There are also plenty of young people coming to the city nicknamed the Athens of the South looking to attend universities such as Tennessee State University, Fisk University and Vanderbilt University. If the WNBA truly wants to appeal to more young fans, Nashville is definitely the place to be.

They would already have two potential venues where a team could play: Bridgestone Arena and the Nashville Municipal Auditorium. The former is the home to the Predators and has hosted both men’s and women’s college basketball tournaments, including the 2014 NCAA Women’s Final Four. The latter is the home of the Nashville Roller Girls roller derby team.

The Predators have been a big supporter of the Women in Sports Initiative and would most likely support sharing their arena with a WNBA team. Also, even though the Auditorium is much smaller, it is funded by the city and it is possible for it to be upgraded at any time.

As Nashville continues to grow into a burgeoning metropolis, a WNBA team would help it continue to grow. Nashville is a popular tourist destination, especially thanks to their iconic Downtown district with its hotels and music entertainment venues.

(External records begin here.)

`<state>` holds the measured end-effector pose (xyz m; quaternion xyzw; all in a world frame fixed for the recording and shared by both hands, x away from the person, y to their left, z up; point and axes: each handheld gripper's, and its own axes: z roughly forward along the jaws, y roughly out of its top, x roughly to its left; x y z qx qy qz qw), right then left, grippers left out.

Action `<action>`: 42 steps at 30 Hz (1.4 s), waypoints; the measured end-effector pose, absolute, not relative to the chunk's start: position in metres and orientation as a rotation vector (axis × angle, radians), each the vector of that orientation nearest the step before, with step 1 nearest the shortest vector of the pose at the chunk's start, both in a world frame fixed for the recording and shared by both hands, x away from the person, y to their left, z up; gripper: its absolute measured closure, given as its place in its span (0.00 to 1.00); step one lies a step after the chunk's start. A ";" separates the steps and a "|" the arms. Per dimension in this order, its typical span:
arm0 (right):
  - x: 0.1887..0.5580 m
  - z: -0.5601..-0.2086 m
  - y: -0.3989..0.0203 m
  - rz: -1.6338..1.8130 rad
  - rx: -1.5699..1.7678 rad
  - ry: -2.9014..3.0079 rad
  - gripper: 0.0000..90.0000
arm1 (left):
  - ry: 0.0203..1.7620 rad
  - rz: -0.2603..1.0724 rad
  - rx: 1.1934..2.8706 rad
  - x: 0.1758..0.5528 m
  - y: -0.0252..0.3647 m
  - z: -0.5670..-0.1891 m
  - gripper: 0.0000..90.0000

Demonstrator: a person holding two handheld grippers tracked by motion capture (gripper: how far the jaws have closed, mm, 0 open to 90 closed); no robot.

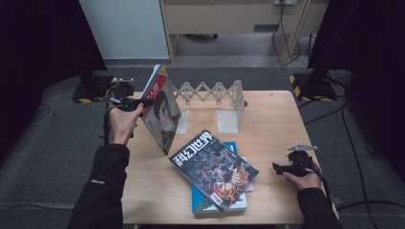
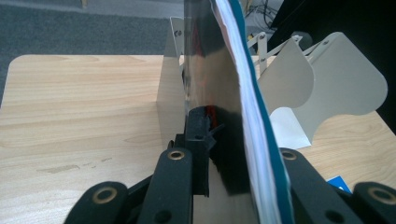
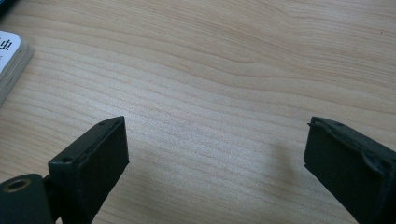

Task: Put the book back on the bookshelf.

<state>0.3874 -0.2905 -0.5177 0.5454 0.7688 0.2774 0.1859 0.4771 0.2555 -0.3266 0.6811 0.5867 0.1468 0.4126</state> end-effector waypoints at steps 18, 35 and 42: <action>0.388 -0.517 -0.291 0.781 1.530 2.175 0.08 | 1.545 0.613 1.664 0.490 0.233 -0.325 0.96; 0.388 -0.518 -0.290 0.778 1.529 2.179 0.08 | 1.555 0.622 1.693 0.493 0.231 -0.325 0.95; 0.388 -0.517 -0.291 0.784 1.528 2.176 0.08 | 1.491 0.617 1.672 0.487 0.233 -0.328 0.85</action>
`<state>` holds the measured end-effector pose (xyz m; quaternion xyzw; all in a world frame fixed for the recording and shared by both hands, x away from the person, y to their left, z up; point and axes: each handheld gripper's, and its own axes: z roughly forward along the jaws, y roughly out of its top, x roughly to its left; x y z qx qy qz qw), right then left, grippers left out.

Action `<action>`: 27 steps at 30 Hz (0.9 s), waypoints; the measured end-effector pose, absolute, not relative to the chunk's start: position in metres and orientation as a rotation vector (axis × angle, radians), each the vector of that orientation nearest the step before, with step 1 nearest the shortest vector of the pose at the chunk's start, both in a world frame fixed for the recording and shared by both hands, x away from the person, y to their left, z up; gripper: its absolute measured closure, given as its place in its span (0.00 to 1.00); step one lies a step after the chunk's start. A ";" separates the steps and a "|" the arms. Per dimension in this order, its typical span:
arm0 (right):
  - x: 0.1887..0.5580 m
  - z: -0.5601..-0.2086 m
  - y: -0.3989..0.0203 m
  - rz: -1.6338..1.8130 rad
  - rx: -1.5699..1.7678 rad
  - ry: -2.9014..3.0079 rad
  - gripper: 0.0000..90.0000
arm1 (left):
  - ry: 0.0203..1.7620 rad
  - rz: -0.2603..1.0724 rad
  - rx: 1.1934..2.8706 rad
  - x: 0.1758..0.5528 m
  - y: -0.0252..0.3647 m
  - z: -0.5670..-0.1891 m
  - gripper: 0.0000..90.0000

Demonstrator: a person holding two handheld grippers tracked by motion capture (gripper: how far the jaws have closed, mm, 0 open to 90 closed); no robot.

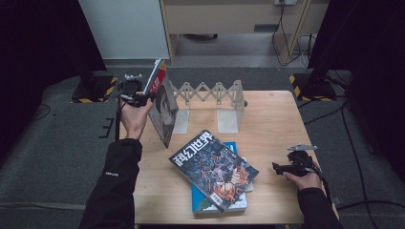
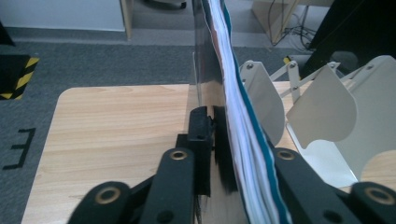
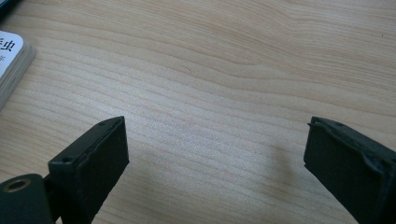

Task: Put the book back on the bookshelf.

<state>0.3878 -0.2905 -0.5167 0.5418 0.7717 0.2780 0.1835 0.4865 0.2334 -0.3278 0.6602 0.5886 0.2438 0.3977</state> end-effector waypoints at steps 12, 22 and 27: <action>0.387 -0.513 -0.291 0.803 1.523 2.145 0.08 | 1.355 0.637 1.576 0.457 0.251 -0.326 0.57; 0.385 -0.508 -0.291 0.829 1.506 2.120 0.09 | 1.241 0.610 1.555 0.419 0.267 -0.336 0.42; 0.383 -0.504 -0.291 0.856 1.508 2.100 0.11 | 1.249 0.607 1.574 0.405 0.273 -0.350 0.38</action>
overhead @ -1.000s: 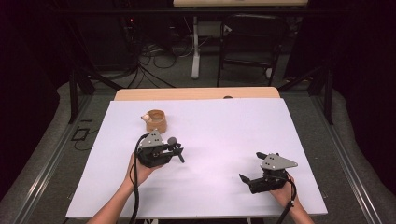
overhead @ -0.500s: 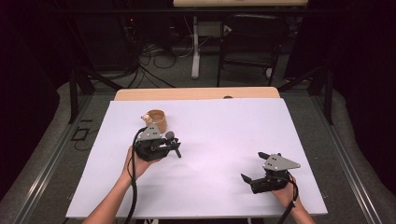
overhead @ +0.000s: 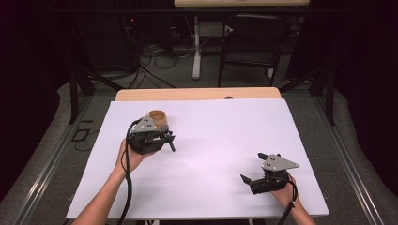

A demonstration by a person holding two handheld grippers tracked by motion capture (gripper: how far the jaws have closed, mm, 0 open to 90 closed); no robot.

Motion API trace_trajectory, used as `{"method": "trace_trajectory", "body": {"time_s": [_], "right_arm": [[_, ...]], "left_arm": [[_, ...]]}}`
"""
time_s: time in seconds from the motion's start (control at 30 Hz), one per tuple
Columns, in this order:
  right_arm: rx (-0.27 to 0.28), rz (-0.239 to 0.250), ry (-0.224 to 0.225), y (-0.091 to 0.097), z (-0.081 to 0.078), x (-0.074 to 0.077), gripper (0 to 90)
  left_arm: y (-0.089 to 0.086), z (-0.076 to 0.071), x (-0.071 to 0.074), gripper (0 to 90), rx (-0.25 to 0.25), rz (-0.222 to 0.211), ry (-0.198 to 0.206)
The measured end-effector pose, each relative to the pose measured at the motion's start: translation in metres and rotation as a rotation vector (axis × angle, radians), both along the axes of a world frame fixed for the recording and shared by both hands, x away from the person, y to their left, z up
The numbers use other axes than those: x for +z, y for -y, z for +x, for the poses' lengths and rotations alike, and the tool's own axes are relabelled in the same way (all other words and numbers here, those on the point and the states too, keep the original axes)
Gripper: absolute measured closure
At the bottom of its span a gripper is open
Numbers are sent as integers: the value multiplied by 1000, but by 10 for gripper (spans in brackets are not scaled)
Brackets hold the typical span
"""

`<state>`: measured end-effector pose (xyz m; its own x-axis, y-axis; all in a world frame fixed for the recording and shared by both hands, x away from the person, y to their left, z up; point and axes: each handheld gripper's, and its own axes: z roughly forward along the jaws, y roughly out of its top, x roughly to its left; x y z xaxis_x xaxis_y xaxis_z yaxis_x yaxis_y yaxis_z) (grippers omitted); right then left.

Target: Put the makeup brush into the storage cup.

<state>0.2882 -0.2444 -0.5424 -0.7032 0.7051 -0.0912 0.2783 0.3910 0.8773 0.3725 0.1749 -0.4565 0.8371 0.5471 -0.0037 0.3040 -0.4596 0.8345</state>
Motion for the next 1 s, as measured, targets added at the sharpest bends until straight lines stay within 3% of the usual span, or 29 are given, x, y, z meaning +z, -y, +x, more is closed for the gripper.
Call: {"method": "trace_trajectory", "body": {"time_s": [0.33,1.0], "right_arm": [[-22,8,14,2,0,2,0],[-17,2,-4,2,0,1,0]], "left_arm": [[-3,7,15,767,10,20,17],[-11,24,41,767,43,56,35]]}}
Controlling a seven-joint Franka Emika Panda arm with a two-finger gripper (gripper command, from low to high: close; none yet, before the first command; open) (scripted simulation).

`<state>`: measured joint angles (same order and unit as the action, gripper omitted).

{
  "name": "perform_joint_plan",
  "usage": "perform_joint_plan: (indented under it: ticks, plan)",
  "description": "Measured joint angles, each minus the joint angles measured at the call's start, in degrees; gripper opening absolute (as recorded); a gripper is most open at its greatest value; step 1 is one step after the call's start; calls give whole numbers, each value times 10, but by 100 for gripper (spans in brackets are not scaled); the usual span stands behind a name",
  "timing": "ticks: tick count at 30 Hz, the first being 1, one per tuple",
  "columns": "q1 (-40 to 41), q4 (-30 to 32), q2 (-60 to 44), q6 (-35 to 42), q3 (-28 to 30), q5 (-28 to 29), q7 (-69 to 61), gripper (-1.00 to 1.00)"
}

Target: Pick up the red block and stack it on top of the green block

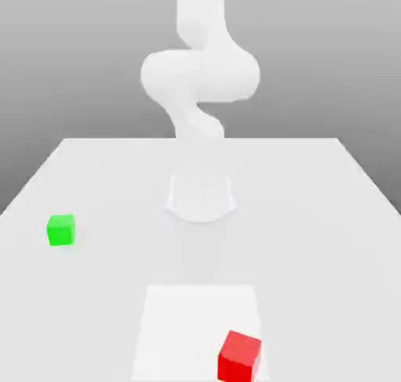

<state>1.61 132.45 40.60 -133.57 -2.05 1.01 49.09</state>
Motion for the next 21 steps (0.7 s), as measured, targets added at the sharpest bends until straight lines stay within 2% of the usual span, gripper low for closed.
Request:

Given that the WNBA season takes place over the summer and many tourists travel in the summer, there are even more potential fans to get interested in the WNBA and its product. They will be drawn in by the same things that allowed for the 2019 NFL Draft to be in Nashville and might even potentially bring the 2026 FIFA World Cup there as well.

Nashville has become such a prominent sports city that it has even been considered a potential landing spot for the MLB’s Oakland Athletics should they fail to get a new stadium in Oakland. The WNBA will be tapping into a potential gold mine if the league chooses to expand to the capital of the Volunteer state.

They will be able to create more revenue, more roster spots and more eyeballs in a city that would welcome them wholeheartedly. I have always considered Nashville to be my second home and a city with a special place in my heart and now it has the chance to become the same thing for many women’s basketball fans. I sincerely hope that the WNBA takes that chance.